Elton Nesbitt

Personal information
- Born: March 26, 1980 (age 45) Fort Lauderdale, Florida, U.S.
- Listed height: 5 ft 9 in (1.75 m)
- Listed weight: 165 lb (75 kg)

Career information
- High school: Deerfield Beach (Deerfield Beach, Florida)
- College: Compton College (2002–2003); Georgia Southern (2003–2006);
- NBA draft: 2006: undrafted
- Playing career: 2006–2010
- Position: Point guard

Career history
- 2006–2007: Sioux Falls Skyforce
- 2007: Dodge City Legend
- 2007–2008: Sioux Falls Skyforce
- 2008–2009: Belfius Mons-Hainaut
- 2009–2010: Kryvbasbasket

Career highlights
- AP Honorable Mention All-American (2006); SoCon Player of the Year (2006); 2× First-team All-SoCon (2005, 2006);

= Elton Nesbitt =

American basketball player (born 1980)

Elton Nesbitt II (born March 26, 1980) is an American former professional basketball player. He is best known for his college career at Georgia Southern University.

==High school and junior college career==
Nesbitt, a 5'9" point guard, led Deerfield Beach High School in Deerfield Beach, Florida to a 34–1 record and a 6A state championship as a senior. However, as an academic non-qualifier he was not recruited to play college basketball and instead worked a series of retail jobs until Georgia Southern coach Jeff Price helped him enroll at Compton College. Nesbitt excelled in his year in junior college, averaging 26.6 points and 3.4 assists per game.

==College career==
In 2003, Nesbitt moved to Georgia Southern, where as a sophomore in 2003–04 he averaged 15.7 points and helped the team to a 21–8 record.
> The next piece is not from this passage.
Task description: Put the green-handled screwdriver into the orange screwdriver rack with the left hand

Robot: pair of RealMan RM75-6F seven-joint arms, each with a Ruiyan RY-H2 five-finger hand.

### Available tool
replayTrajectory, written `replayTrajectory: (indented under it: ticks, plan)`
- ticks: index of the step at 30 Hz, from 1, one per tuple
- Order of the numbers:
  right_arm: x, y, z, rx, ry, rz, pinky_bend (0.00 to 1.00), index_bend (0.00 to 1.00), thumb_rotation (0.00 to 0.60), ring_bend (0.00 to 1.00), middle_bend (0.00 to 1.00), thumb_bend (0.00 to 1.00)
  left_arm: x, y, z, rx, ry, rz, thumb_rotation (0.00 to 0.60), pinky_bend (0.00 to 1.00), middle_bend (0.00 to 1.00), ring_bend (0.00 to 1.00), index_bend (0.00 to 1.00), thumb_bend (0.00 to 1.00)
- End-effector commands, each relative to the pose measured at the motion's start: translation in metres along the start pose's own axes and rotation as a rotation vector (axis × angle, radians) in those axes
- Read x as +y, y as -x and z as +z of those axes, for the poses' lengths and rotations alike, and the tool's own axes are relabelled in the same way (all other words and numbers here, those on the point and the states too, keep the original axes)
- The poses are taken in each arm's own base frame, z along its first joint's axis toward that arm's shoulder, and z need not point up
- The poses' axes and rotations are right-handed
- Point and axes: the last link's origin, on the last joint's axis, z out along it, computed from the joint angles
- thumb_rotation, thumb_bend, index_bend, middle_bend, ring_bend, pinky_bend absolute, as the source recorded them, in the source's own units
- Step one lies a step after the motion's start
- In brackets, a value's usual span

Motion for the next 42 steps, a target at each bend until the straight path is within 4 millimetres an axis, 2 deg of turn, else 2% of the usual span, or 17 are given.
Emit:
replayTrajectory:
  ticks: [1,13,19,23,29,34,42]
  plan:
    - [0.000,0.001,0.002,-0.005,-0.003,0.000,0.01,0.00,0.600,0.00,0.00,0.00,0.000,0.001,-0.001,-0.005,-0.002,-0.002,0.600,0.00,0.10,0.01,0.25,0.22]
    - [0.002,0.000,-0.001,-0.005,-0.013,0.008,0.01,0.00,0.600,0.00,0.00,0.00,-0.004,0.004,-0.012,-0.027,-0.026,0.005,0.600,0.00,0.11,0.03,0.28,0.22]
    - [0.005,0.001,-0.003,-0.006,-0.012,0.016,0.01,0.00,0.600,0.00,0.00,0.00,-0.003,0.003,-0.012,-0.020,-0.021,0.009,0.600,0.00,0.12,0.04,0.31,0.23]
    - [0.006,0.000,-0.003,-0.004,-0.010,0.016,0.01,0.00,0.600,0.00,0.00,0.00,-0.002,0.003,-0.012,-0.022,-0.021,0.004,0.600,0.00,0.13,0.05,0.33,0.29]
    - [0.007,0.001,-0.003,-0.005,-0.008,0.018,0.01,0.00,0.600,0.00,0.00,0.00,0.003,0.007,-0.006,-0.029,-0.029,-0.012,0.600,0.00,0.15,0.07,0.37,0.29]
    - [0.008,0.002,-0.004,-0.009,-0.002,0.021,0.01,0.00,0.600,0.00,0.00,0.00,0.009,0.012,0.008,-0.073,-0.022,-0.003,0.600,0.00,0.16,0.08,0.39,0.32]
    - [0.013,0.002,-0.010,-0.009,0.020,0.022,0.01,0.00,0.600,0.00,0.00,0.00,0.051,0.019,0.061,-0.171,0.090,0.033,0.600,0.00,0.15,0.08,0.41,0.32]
As a junior, he became one of the top scorers in the Southern Conference (SoCon). He averaged 20.2 points per game. At the close of the season, Nesbitt was named first team All-Conference.

As a junior, Nesbitt again raised his level of play. He led the SoCon in scoring at 21.7 points per game, including a 43-point game against Chattanooga. Nesbitt's scoring prowess helped the Eagles to the 2006 National Invitation Tournament, the school's first postseason appearance in 14 seasons. At the close of the regular season, Nesbitt was named Southern Conference Player of the Year by both the league's media and coaches. He was also named an honorable mention All-American by the Associated Press.

==Professional career==
After the close of his college career, Nesbitt was not selected in the 2006 NBA draft. He instead signed on to play with the Sioux Falls Skyforce of the NBA Development League. He played two seasons for the Skyforce, averaging 12.1 points and 3.1 assists per game for his D-League career. He then moved to Belgium, where he scored 11.8 points per game for Belfius Mons-Hainaut of the Ethias League. Nesbitt last played for Kryvbasbasket in Ukraine.